Désinformation dans « Face à BFM » : la journaliste de BFM et la ministre de la Culture accusent, à tort, Marine Tondelier de ne pas dénoncer la violence et les appels à la haine d’une chanson rap, et réécrivent l’affaire Orelsan. Le féminisme encore instrumentalisé.

Mercredi 3 juillet, le débat préalable au deuxième tour des élections législatives a été remplacé par une soirée « face à BFM » au cours de laquelle se sont succédé des représentant·es des trois formations politiques candidates.
Cette conversion d’un débat en une succession d’interviews a été exigée par Jordan Bardella, le président du parti d’extrême droite Rassemblement National (RN), qui refusait de débattre avec Marine Tondelier représentant le Nouveau Front Populaire. La secrétaire Nationale des Ecologistes, élue dans une ville tenue par le RN, pouvait être une redoutable adversaire pour lui. (Lire : Marine Tondelier défie Jordan Bardella et d’autres hommes politiques)
Attaques à propos d’un clip de rap
Mais quand Marine Tondelier a été interviewée, les journalistes se sont transformés en débateurs. Apolline de Malherbe, la journaliste de BFM, a focalisé ses questions, ou plutôt ses attaques, sur le clip d’un groupe de rap contre le FN. Un clip plein de propos violents, haineux, misogynes, que Marine Tondelier a illico condamnés sans ambiguïté. Mais la journaliste s’acharnait à lire avec gourmandise les horreurs proférées dans la chanson, laissant entendre que Marine Tondelier approuvait, lui reprochant de ne pas être allée attaquer en justice les auteurs de la chanson sortie le jour même…
Le SMS de Rachida Dati
Quand soudain, la journaliste a lu un SMS qu’elle venait de recevoir de Rachida Dati. Celle qui est encore Ministre de la Culture, reprochait à Marine Tondelier de ne pas protester davantage alors que, selon son message non vérifié par BFM, « à une autre époque les féministes de gauche avaient poursuivi et fait condamner Orelsan considéré de droite ».
Rien n’est exact dans ce SMS. Le rappeur avait été poursuivi par cinq associations féministes apolitiques mais il n’a pas été condamné…. Dire qu’Orelsan est « considéré de droite » n’est pas un élément qui apparaissait à l’époque. Les cinq associations accusatrices dénonçaient des paroles comme « les meufs c’est des putes », « ferme ta gueule ou tu vas t’faire marie-trintigner (…) » -entre autres horreurs- claironnées par le chanteur en 2009.

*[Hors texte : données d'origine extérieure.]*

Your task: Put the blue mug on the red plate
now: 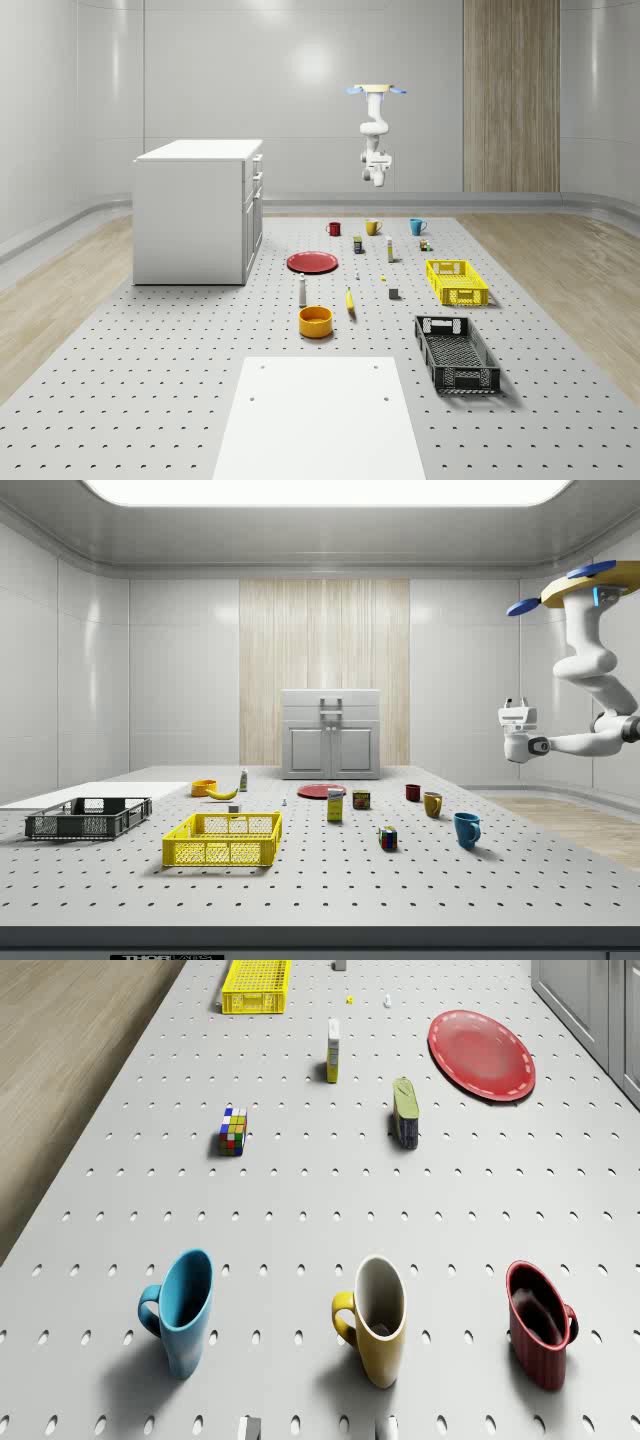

En première instance, Orelsan avait été reconnu coupable de « provocation à la violence à l’égard d’un groupe de personnes en raison de leur sexe ». Mais il a été relaxé en appel en 2016, les juges invoquant la « liberté d’expression. »
Quand Frédéric Mitterrand comparait Orelsan à Rimbaud
Mais surtout, Rachida Dati oublie qu’à l’époque, alors qu’elle était ministre de la Justice, le gouvernement auquel elle appartenait, défendait Orelsan. Celui qui était ministre de la Culture, Frédéric Mitterrand, l’avait comparé à Rimbaud… Nous le rappelions, lors du décès de l’ex-ministre de la Culture (lire : Mort de Frédéric Mitterrand : hommages contestés).
Mémoire courte… Rachida Dati est donc intervenue dans une interview de Marine Tondelier pour lui mettre sur le dos une haine sexiste qu’elle-même pourrait combattre en tant que ministre de la Culture.
Marine Tondelier a dénoncé la diversion : « Est-ce qu’on peut arrêter dans cette campagne de faire diversion. Dans 5 jours on aura peut-être l’extrême droite au pouvoir, et je viens de passer 15 minutes à parler d’un clip de rap que je n’ai pas vu et que je viens de condamner. »
Une dénonciation de diversion contestée par Apolline de Malherbe… Qui n’a par la suite, pas posé de question à Jordan Bardella sur des groupes de métal identitaires qui diffusent des messages haineux…
Inversion de culpabilité
Mais ce jeudi matin, la désinformation continue. Parce que Marine Tondelier a dit : «Les codes du rap sont comme ça : violents pour les femmes. C’est violent sur pleins de sujets, c’est la culture du rap qui est comme ça». Certains journaux -très à droite-font mine de considérer qu’elle approuve ces codes. Elle fait un constat. Non seulement ce qu’elle dit est simplement factuel et ne vaut pas approbation, mais la jurisprudence Orelsan encourage cette culture du rap violente en la considérant comme de la liberté d’expression.